• _SUPPLIED DATA_
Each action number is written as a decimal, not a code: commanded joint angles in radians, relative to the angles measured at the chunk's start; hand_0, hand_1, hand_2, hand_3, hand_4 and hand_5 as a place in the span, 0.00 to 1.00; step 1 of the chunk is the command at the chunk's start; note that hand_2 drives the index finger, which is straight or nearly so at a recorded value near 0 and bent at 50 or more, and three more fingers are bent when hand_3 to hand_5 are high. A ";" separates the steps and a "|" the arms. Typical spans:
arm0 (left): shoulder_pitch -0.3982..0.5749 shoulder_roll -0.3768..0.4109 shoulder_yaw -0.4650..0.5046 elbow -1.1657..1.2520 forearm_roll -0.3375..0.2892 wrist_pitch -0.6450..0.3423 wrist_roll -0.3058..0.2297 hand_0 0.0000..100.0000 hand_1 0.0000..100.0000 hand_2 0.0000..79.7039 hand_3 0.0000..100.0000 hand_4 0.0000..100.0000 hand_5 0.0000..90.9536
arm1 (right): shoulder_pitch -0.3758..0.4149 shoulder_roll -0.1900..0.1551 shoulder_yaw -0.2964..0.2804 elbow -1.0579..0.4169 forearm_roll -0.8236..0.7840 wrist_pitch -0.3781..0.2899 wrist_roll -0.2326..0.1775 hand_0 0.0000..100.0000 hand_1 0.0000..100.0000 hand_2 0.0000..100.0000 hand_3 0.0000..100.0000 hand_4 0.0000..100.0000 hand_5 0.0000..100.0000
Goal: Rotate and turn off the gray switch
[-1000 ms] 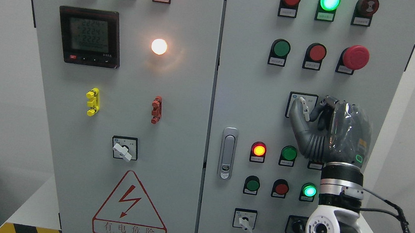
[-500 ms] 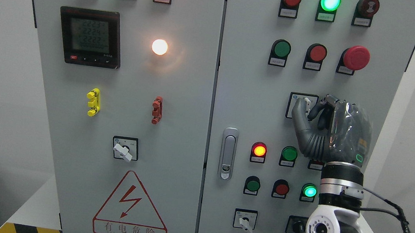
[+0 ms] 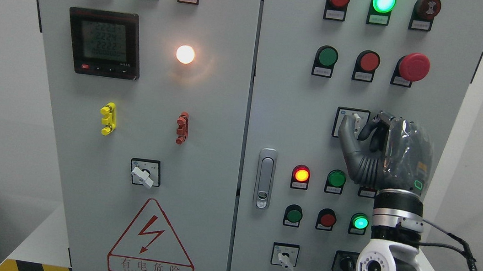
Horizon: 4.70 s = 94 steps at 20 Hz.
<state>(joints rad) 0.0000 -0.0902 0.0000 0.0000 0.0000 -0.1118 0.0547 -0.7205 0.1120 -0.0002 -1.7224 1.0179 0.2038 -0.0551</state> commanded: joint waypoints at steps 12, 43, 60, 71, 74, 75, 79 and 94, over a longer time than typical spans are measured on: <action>-0.009 0.000 0.008 -0.025 0.020 0.000 0.004 0.12 0.39 0.00 0.00 0.00 0.00 | 0.001 -0.002 0.000 -0.017 0.001 -0.006 0.000 0.33 0.27 0.75 1.00 1.00 1.00; -0.009 0.000 0.008 -0.025 0.020 0.000 0.004 0.12 0.39 0.00 0.00 0.00 0.00 | 0.088 -0.018 0.005 -0.178 0.002 -0.052 -0.003 0.29 0.22 0.62 1.00 1.00 1.00; -0.009 0.001 0.008 -0.025 0.020 0.000 0.004 0.12 0.39 0.00 0.00 0.00 0.00 | 0.185 -0.092 -0.011 -0.293 0.002 -0.155 0.175 0.25 0.08 0.10 0.10 0.08 0.08; -0.009 0.000 0.008 -0.025 0.020 0.000 0.004 0.12 0.39 0.00 0.00 0.00 0.00 | 0.259 -0.114 -0.026 -0.365 0.004 -0.178 0.163 0.22 0.06 0.00 0.00 0.00 0.00; -0.009 0.000 0.008 -0.025 0.020 0.000 0.004 0.12 0.39 0.00 0.00 0.00 0.00 | 0.276 -0.109 -0.047 -0.367 0.004 -0.225 0.149 0.21 0.07 0.00 0.00 0.00 0.00; -0.009 0.000 0.008 -0.025 0.020 0.000 0.004 0.12 0.39 0.00 0.00 0.00 0.00 | 0.277 -0.110 -0.050 -0.367 0.004 -0.227 0.149 0.21 0.08 0.00 0.00 0.00 0.00; -0.009 0.000 0.008 -0.025 0.020 0.000 0.004 0.12 0.39 0.00 0.00 0.00 0.00 | 0.289 -0.104 -0.090 -0.367 0.004 -0.288 0.147 0.21 0.08 0.00 0.00 0.00 0.00; -0.009 0.000 0.008 -0.025 0.020 0.000 0.004 0.12 0.39 0.00 0.00 0.00 0.00 | 0.386 -0.101 -0.153 -0.367 0.002 -0.399 0.098 0.21 0.09 0.00 0.00 0.00 0.00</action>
<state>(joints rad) 0.0000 -0.0902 0.0000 0.0000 0.0000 -0.1134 0.0590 -0.3583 0.0020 -0.1106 -2.0801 1.0204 -0.1904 0.0460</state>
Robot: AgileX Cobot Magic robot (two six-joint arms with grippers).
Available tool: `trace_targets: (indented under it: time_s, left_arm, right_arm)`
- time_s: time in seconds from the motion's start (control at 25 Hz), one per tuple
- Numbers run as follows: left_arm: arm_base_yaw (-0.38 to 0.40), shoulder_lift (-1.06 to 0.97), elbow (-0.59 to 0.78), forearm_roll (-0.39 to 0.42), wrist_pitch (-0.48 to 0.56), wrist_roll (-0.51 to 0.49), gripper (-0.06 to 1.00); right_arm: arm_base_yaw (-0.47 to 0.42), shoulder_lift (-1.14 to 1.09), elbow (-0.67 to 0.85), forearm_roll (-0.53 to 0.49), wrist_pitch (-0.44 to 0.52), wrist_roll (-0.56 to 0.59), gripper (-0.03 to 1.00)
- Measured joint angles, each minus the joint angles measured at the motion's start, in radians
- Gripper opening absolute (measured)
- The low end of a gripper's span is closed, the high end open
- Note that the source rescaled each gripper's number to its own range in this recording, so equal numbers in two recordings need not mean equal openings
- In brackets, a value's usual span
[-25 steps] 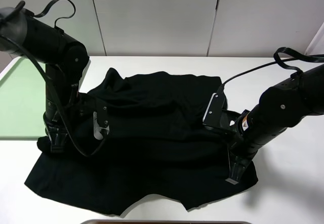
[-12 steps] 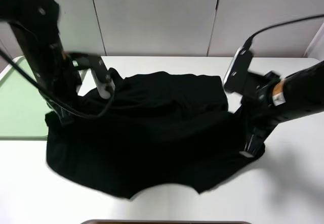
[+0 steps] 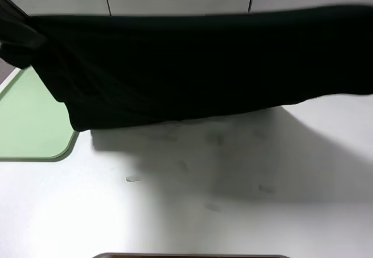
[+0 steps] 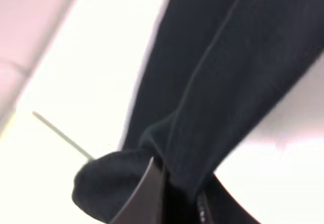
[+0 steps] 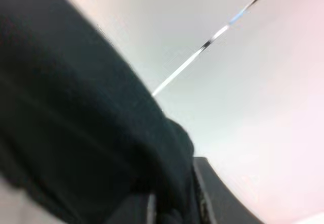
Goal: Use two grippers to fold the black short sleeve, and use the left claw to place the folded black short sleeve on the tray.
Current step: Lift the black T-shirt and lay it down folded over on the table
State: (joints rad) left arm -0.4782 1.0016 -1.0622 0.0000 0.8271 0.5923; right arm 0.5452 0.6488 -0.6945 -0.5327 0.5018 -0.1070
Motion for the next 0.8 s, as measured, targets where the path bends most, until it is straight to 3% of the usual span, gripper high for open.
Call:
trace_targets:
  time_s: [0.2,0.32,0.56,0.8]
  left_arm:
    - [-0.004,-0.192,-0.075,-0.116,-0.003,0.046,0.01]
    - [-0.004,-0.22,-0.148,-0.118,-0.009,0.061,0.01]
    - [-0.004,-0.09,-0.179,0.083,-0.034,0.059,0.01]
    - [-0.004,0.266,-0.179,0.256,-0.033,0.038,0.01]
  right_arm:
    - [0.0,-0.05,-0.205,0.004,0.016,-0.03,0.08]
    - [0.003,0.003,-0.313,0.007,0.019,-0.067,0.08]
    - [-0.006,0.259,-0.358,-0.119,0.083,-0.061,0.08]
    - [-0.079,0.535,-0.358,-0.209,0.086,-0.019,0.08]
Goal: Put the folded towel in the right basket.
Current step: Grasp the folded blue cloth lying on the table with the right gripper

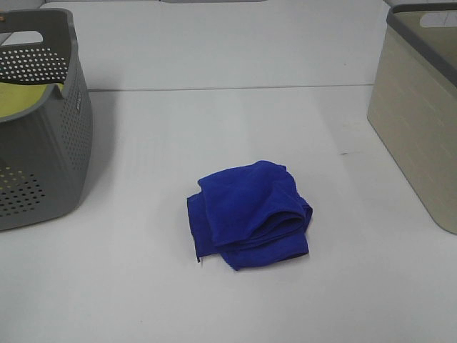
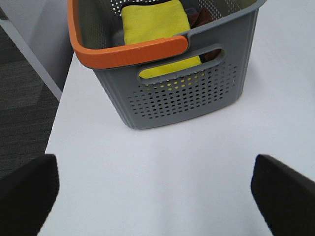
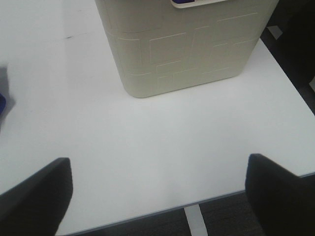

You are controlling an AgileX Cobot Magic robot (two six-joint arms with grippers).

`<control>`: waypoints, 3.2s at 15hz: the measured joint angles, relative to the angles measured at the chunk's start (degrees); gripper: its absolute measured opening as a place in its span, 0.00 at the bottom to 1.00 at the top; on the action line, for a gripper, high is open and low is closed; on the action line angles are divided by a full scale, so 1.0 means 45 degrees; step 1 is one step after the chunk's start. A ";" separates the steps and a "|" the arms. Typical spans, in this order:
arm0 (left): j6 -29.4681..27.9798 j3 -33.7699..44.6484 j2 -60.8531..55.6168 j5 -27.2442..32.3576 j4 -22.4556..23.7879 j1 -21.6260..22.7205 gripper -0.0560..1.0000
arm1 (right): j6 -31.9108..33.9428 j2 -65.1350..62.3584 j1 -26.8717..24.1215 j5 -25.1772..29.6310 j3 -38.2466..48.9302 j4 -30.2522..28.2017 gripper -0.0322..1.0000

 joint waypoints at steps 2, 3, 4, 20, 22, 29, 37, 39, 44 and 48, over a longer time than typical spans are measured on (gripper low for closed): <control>0.0000 0.0000 0.0000 0.0000 0.0000 0.0000 0.99 | 0.0000 0.0000 0.0000 0.0000 0.0000 0.0000 0.92; 0.0000 0.0000 0.0000 0.0000 0.0000 0.0000 0.99 | 0.0000 0.0000 0.0000 0.0000 0.0000 0.0038 0.92; 0.0000 0.0000 0.0000 0.0000 0.0000 0.0000 0.99 | 0.0000 0.0000 0.0000 0.0000 0.0000 0.0140 0.92; 0.0000 0.0000 0.0000 0.0000 0.0000 0.0000 0.99 | -0.1846 0.7105 0.0000 -0.2317 -0.5590 0.3871 0.91; 0.0000 0.0000 0.0000 0.0000 0.0000 0.0000 0.99 | -0.3463 0.9435 0.0000 -0.2381 -0.6761 0.5781 0.91; 0.0000 0.0000 0.0000 0.0000 0.0000 0.0000 0.99 | -0.7398 1.6858 0.0471 -0.2152 -0.9104 1.2147 0.90; 0.0000 0.0000 0.0000 0.0000 0.0000 0.0000 0.99 | -0.7041 2.2676 0.3196 -0.3565 -0.9104 1.1026 0.90; 0.0000 0.0000 0.0000 0.0000 0.0000 0.0000 0.99 | -0.7028 2.4001 0.3196 -0.3718 -0.9104 1.0823 0.89; 0.0000 0.0000 0.0000 0.0000 0.0000 0.0000 0.99 | -0.6952 2.5961 0.3196 -0.3998 -0.9104 1.0759 0.89; 0.0000 0.0000 0.0000 0.0000 0.0000 0.0000 0.99 | -0.6914 2.6458 0.3196 -0.4049 -0.9116 1.1345 0.89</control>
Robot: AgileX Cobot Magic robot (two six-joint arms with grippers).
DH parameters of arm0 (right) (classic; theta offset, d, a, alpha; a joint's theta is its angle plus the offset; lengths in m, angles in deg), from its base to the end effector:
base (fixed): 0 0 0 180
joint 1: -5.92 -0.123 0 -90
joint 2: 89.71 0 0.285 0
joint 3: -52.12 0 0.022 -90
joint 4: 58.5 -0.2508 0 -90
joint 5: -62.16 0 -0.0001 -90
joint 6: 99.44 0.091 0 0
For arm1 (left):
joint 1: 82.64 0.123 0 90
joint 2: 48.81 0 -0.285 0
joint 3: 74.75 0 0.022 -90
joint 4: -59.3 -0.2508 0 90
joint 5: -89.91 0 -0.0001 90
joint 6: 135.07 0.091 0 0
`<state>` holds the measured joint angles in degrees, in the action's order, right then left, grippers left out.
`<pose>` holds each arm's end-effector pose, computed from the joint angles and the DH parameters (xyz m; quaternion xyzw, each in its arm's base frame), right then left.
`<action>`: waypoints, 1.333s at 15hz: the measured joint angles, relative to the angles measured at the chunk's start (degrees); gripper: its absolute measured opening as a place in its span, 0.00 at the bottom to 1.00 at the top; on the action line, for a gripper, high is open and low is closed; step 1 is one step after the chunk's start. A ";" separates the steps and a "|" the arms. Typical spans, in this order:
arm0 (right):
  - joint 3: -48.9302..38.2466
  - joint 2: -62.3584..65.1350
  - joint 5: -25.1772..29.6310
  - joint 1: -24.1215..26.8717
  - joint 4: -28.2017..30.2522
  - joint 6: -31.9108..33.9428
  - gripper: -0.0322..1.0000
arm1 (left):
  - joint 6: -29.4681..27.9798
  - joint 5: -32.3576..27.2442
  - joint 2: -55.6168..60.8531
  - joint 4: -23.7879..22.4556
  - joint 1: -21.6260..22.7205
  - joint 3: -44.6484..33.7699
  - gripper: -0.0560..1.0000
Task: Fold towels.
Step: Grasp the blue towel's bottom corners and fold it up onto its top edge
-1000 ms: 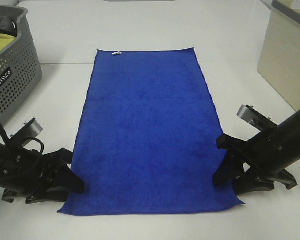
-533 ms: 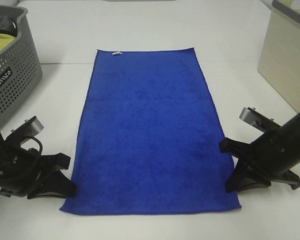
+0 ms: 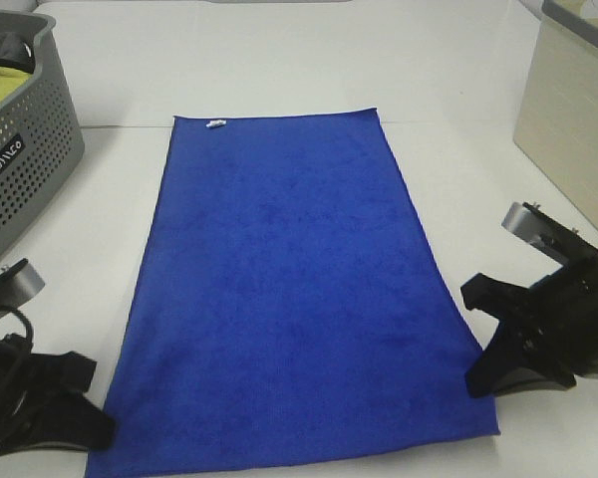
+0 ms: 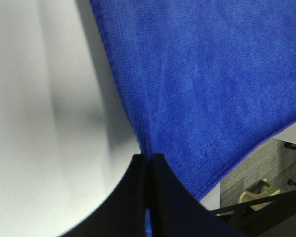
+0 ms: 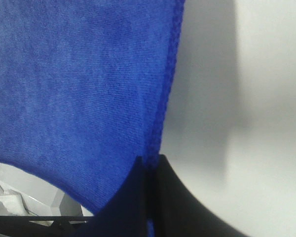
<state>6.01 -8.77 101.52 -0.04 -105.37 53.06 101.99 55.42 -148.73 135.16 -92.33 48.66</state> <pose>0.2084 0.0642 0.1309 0.0399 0.9693 0.2424 0.0092 0.1765 -0.0809 0.1087 -0.0171 0.9514 -0.3032 0.0504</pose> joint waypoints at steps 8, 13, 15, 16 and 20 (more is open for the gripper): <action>-2.46 9.11 0.63 0.00 2.35 1.26 0.03 | -8.37 -2.81 14.32 -0.52 0.00 -5.27 0.05; 20.05 -0.11 4.01 0.00 8.94 4.53 0.03 | -13.41 3.55 9.11 -3.61 0.00 10.60 0.05; 31.91 -7.05 7.79 0.00 11.97 6.99 0.03 | -14.21 3.84 3.09 -5.33 0.00 19.42 0.05; 37.64 -10.60 9.34 0.00 13.58 8.31 0.03 | -14.84 3.95 0.69 -6.30 0.00 23.32 0.05; 64.80 -27.62 15.13 0.00 17.13 12.95 0.03 | -22.86 4.93 -13.87 -16.50 0.00 44.00 0.05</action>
<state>70.81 -36.38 116.64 -0.04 -88.24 66.01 79.13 60.35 -162.59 118.66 -92.33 92.67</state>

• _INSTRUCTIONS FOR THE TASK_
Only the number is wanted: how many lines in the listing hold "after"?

• _EXERCISE ANSWER_
2